Bracken
Bracken copied to clipboard
Output full lineage information
Hi, I am wondering if bracken can output full lineage information identified like "Bacteria; Proteobacteria; Gammaproteobacteria; Burkholderiales; Rhodocyclaceae; UTPRO2; UTPRO2_sp1234r4"? Thank you
Opps sorry, seems kreport2mpa.py will do the work. However, this script is not included in version 2.6.2, there was one in version 2.6.0.
Still a little bit tricky, would it be possible to output upper-level lineage information as well?

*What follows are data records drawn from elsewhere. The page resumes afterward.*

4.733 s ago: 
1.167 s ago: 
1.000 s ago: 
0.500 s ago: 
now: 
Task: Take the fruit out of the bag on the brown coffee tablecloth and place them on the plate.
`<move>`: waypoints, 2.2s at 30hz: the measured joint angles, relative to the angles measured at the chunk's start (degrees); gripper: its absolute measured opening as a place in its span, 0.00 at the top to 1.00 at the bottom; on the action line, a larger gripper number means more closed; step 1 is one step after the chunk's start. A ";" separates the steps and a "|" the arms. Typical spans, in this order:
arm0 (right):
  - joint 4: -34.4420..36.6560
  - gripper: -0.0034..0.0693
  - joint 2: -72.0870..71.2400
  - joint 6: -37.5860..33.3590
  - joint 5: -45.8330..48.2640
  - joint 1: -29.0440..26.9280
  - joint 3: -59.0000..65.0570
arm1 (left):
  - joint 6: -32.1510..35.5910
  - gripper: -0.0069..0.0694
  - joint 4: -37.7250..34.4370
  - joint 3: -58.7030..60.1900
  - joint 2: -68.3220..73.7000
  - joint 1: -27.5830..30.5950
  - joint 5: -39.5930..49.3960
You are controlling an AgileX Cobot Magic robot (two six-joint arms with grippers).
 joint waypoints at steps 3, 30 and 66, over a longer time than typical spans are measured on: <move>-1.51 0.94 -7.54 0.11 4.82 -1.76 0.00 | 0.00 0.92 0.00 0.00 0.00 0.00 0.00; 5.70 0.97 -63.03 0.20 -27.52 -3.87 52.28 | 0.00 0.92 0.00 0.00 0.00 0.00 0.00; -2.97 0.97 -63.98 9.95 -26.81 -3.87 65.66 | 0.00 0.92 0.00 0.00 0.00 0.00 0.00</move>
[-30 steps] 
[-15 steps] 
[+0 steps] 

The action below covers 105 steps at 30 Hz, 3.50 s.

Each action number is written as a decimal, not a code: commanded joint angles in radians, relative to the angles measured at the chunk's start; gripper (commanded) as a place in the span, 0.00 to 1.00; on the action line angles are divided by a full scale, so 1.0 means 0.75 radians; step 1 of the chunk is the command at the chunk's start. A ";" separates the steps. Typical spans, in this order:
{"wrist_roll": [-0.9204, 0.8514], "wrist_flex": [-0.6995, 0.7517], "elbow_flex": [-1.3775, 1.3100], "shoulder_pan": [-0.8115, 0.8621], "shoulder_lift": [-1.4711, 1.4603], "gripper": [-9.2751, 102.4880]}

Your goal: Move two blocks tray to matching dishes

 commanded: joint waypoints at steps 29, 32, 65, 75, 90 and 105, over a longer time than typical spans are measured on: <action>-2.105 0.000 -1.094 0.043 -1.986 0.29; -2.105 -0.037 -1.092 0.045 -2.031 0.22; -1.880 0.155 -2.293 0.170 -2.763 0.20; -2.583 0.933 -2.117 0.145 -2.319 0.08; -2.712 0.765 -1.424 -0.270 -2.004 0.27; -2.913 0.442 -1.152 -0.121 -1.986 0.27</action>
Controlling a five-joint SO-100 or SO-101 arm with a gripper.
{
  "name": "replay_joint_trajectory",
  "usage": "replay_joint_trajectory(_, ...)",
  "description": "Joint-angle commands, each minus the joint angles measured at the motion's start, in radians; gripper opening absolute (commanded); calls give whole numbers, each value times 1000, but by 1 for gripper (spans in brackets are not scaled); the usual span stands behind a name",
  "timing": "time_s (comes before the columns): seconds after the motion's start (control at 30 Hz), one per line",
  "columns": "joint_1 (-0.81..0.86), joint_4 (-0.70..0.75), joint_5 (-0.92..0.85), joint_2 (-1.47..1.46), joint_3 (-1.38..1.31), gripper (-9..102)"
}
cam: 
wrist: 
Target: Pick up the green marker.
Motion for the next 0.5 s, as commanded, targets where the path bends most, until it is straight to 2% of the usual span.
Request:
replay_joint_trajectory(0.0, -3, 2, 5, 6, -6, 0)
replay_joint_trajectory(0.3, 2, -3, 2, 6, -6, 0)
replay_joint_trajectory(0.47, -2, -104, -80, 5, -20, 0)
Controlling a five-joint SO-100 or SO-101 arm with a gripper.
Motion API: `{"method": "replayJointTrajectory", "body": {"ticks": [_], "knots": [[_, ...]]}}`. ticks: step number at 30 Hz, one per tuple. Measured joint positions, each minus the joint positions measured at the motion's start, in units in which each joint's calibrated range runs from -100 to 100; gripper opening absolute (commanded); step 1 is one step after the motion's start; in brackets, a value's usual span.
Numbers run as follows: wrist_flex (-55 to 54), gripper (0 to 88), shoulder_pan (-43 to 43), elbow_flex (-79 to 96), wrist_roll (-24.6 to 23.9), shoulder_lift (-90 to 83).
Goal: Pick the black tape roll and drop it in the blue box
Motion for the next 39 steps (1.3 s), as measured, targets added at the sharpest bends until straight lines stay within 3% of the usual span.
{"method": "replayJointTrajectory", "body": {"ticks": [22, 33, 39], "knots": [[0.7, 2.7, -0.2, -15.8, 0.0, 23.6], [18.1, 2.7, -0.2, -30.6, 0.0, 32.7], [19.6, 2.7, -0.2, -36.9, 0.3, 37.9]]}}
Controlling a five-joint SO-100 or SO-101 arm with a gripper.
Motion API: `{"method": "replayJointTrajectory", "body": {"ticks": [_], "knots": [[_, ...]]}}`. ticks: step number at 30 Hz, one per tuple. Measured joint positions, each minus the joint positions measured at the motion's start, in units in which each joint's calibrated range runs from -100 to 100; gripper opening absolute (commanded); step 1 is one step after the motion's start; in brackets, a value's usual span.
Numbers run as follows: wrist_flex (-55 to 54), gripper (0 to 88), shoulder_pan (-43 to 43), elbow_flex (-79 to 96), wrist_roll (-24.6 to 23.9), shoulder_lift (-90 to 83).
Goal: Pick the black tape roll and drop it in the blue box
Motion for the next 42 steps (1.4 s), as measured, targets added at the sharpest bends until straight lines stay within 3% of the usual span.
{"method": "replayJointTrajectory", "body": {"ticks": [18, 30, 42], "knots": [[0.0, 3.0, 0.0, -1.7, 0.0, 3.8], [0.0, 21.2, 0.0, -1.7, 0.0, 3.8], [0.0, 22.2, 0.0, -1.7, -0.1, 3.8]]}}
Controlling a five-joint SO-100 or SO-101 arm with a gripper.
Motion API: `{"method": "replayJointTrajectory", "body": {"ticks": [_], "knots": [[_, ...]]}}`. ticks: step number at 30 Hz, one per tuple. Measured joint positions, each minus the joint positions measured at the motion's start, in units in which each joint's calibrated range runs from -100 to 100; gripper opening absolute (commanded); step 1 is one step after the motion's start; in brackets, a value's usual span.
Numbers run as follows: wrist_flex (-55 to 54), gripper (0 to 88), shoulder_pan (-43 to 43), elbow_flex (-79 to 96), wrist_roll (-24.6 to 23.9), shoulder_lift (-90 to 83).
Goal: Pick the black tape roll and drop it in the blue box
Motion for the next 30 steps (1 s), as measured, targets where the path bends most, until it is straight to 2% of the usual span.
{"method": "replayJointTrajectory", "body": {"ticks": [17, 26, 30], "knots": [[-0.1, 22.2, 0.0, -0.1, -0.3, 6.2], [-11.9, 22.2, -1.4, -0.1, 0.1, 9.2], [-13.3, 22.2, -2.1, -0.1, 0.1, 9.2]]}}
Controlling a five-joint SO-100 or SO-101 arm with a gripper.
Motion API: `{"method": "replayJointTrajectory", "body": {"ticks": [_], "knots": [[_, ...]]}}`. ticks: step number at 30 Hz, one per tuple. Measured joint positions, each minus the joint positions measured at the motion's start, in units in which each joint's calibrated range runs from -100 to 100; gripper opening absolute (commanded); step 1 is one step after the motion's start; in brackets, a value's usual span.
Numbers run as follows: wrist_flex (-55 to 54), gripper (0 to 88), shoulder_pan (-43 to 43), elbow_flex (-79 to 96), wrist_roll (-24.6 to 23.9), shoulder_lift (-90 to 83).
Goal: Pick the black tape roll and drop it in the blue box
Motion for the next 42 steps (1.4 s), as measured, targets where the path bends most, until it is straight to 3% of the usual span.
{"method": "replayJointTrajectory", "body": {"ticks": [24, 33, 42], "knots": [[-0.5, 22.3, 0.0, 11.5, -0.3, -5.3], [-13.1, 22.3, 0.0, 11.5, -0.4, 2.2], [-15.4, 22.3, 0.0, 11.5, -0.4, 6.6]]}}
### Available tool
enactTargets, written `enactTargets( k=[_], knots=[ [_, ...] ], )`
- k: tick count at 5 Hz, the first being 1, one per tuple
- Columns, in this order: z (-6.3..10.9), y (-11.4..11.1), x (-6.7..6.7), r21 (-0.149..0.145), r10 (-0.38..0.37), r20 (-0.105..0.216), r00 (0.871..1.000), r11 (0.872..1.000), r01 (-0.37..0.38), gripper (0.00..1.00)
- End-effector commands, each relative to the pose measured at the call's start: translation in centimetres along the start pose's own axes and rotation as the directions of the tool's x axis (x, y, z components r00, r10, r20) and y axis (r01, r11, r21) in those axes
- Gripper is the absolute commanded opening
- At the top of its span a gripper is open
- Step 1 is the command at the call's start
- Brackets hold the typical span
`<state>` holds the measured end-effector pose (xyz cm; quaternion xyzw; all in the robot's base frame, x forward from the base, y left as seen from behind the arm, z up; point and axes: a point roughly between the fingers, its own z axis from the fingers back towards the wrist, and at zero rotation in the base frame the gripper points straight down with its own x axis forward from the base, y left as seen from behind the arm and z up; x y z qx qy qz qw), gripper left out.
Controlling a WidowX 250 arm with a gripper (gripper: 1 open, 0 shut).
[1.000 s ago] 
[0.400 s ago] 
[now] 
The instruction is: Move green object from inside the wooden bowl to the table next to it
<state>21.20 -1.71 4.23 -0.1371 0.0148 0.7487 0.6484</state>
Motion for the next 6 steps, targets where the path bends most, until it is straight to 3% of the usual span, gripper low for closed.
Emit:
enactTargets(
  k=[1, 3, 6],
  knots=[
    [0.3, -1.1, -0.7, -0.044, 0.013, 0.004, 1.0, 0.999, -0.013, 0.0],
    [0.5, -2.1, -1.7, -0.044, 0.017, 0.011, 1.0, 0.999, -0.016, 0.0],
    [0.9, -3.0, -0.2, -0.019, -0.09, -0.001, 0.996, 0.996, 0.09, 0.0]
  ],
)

For example, when dealing with Genus level, output Domain, Phylum, Class, Order, Family as well?
Doing the following worked for me. Essentially, I took the sample_braken.report
file from BRACKEN's output and ran the following:
#########################
### MPA-style report ###
rule mpa_report:
input:
report=os.path.join(RESULTS_DIR, "bracken/{sid}_bracken.report")
output:
mpa=os.path.join(RESULTS_DIR, "mpa_report/{sid}_mpa.tsv")
conda:
os.path.join(ENV_DIR, "bracken_new.yaml")
log:
os.path.join(RESULTS_DIR, "logs/mpa_{sid}.log")
message:
"Creating mpa-style report for {wildcards.sid}"
shell:
"(date && kreport2mpa.py -r {input.report} -o {output.mpa} && date) &> >(tee {log})"
rule combine_mpa:
input:
mpa=expand(os.path.join(RESULTS_DIR, "mpa_report/{sid}_mpa.tsv"), sid=SAMPLES)
output:
combined=os.path.join(RESULTS_DIR, "mpa_report/combined_mpa.tsv")
conda:
os.path.join(ENV_DIR, "krakentools.yaml")
params:
combine=os.path.join(SRC_DIR, "combine_mpa_modified.py")
log:
os.path.join(RESULTS_DIR, "logs/mpa_combine.log")
message:
"Creating a combined mpa-style report"
shell:
"(date && {params.combine} -i {input.mpa} -d $(dirname {output.combined}) && date) &> >(tee {log})"
I used a modified script to keep the header names in the combined output file as described here: https://github.com/jenniferlu717/KrakenTools/issues/81
Please do check for any errors or quirks though, and hope it helps!